— WHAT YOU SHOULD DO —
Needed from the data below: all lines that contain the word "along".

*** SUPPLIED MATERIAL Section Begins ***

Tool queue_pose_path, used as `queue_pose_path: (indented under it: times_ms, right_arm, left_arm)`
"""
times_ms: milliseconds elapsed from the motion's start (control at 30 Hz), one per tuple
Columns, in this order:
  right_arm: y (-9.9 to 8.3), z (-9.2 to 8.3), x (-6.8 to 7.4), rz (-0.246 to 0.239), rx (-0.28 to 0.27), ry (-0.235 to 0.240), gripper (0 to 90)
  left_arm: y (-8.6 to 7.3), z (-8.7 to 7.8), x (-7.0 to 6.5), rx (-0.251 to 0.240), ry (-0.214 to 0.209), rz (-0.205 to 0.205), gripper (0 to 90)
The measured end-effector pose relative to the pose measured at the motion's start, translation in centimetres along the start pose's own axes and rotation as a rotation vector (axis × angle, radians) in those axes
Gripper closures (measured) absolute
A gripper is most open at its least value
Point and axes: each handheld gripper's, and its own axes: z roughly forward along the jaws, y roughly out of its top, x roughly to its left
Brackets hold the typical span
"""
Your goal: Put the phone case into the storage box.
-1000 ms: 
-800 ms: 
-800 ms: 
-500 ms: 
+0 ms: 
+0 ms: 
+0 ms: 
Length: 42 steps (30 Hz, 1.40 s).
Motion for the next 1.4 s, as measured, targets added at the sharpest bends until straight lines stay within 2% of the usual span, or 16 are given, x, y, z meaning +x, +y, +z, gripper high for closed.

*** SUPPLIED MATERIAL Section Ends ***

— ANSWER SPACE —
The measured end-effector pose relative to the pose measured at the motion's start, translation in centimetres along the start pose's own axes and rotation as a rotation vector (axis × angle, radians) in those axes
Point and axes: each handheld gripper's, and its own axes: z roughly forward along the jaws, y roughly out of its top, x roughly to its left

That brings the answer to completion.